Please retype the data in full and exactly; the pictures are not part of the copy.

"""

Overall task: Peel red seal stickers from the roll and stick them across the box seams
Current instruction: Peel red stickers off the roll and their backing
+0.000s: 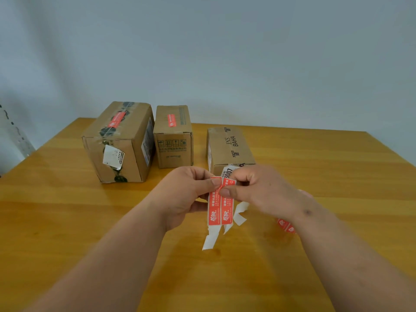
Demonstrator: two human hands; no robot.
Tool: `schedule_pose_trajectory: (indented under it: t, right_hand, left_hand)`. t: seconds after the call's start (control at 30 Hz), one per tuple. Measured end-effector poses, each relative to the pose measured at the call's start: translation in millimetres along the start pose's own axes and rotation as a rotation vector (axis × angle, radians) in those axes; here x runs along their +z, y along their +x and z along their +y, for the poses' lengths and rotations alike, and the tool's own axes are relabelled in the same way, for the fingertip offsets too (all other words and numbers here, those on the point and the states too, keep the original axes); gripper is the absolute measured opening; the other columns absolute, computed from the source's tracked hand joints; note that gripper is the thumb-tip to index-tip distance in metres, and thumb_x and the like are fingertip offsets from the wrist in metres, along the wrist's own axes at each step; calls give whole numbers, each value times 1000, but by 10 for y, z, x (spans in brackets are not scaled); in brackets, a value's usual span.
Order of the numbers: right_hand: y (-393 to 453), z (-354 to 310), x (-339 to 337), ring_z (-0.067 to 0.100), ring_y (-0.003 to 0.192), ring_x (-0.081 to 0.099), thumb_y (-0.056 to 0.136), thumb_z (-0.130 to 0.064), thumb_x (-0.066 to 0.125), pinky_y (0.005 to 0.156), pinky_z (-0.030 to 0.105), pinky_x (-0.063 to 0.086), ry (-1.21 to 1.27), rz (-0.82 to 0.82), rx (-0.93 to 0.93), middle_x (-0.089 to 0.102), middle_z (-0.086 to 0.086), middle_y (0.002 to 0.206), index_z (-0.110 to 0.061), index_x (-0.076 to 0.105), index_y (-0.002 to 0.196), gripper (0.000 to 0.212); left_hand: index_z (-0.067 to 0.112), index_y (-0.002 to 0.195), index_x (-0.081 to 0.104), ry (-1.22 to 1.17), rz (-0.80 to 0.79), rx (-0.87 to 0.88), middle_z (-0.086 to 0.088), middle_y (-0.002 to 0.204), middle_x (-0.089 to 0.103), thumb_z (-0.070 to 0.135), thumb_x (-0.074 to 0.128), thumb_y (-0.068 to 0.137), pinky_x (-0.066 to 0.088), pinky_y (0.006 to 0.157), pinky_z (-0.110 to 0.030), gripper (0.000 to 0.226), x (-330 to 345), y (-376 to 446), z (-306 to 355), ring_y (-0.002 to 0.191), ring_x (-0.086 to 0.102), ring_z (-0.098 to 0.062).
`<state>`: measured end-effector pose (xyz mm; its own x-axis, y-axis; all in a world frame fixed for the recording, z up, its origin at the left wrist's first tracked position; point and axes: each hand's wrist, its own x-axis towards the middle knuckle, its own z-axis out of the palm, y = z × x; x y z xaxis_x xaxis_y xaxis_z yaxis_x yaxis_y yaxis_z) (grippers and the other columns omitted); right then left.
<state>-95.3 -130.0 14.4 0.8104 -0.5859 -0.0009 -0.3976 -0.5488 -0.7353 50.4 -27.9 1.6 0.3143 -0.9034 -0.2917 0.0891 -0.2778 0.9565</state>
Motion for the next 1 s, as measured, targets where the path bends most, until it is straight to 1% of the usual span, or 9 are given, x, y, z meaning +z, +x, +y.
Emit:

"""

**Task answer:**
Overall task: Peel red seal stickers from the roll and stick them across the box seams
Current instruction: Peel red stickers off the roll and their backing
+0.000s: 
Demonstrator: two human hands; no robot.
Tool: `schedule_pose_trajectory: (indented under it: t, right_hand, left_hand)`. t: seconds after the call's start (control at 30 Hz), one per tuple. Measured end-effector poses, each relative to the pose measured at the call's start: translation in millimetres along the start pose's own axes and rotation as a rotation vector (axis × angle, radians) in those axes; here x runs along their +z, y along their +x and z along their +y, for the poses' lengths and rotations alike, and the tool's own axes are relabelled in the same way, for the fingertip offsets too (all other words and numbers here, those on the point and the states too, keep the original axes); gripper is the absolute measured opening; the other columns absolute, computed from the source's tracked hand joints; note that gripper is the thumb-tip to index-tip distance in metres, and thumb_x and the like are fingertip offsets from the wrist in metres, along the wrist's own axes at each step; calls give whole numbers, each value times 1000, but by 10 for y, z, x (spans in brackets are not scaled); in brackets, a value's usual span.
Order of the numbers: right_hand: y (-393 to 453), z (-354 to 310), x (-339 to 337), ring_z (-0.067 to 0.100), ring_y (-0.003 to 0.192), ring_x (-0.081 to 0.099), thumb_y (-0.056 to 0.136), thumb_z (-0.130 to 0.064), thumb_x (-0.066 to 0.125), pinky_y (0.005 to 0.156), pinky_z (-0.030 to 0.105), pinky_x (-0.063 to 0.086), ry (-1.21 to 1.27), rz (-0.82 to 0.82), rx (-0.93 to 0.93), middle_x (-0.089 to 0.102), middle_z (-0.086 to 0.086), middle_y (0.002 to 0.206), index_z (-0.110 to 0.061), index_x (-0.076 to 0.105), index_y (-0.002 to 0.196), gripper (0.000 to 0.212); left_hand: index_z (-0.067 to 0.112), index_y (-0.002 to 0.195), index_x (-0.081 to 0.104), ry (-1.22 to 1.17), rz (-0.80 to 0.79), rx (-0.87 to 0.88), middle_z (-0.086 to 0.088), middle_y (-0.002 to 0.204), middle_x (-0.089 to 0.103), thumb_z (-0.070 to 0.135), thumb_x (-0.074 to 0.128), thumb_y (-0.068 to 0.137), pinky_x (-0.066 to 0.088), pinky_y (0.006 to 0.157), pinky_z (-0.110 to 0.030), gripper (0.000 to 0.226), x (-330 to 345), y (-376 to 446), z (-306 to 355), ring_y (-0.002 to 0.191), ring_x (-0.086 to 0.102), ring_z (-0.098 to 0.062).
`<state>`: measured end-effector pose (xyz mm; its own x-axis, y-axis; all in a world frame fixed for the recording, z up, its origin at the left wrist's first tracked position; point and axes: each hand's wrist, its own x-axis towards the middle knuckle, its own z-axis out of the palm, y = z × x; x y z xaxis_x xaxis_y xaxis_z yaxis_x yaxis_y yaxis_z) (grippers and the other columns omitted); right then left.
<state>-95.3 -130.0 14.4 0.8104 -0.5859 -0.0009 -0.3976 -0.5488 -0.7353 50.4 -27.9 1.6 0.3143 -0.9034 -0.2917 0.0891 -0.2778 0.9565</state>
Motion for the next 1 s, as measured, targets where the path bends most, until it is straight to 1% of the usual span, or 9 are given, x, y, z meaning +z, +x, +y.
Emit:

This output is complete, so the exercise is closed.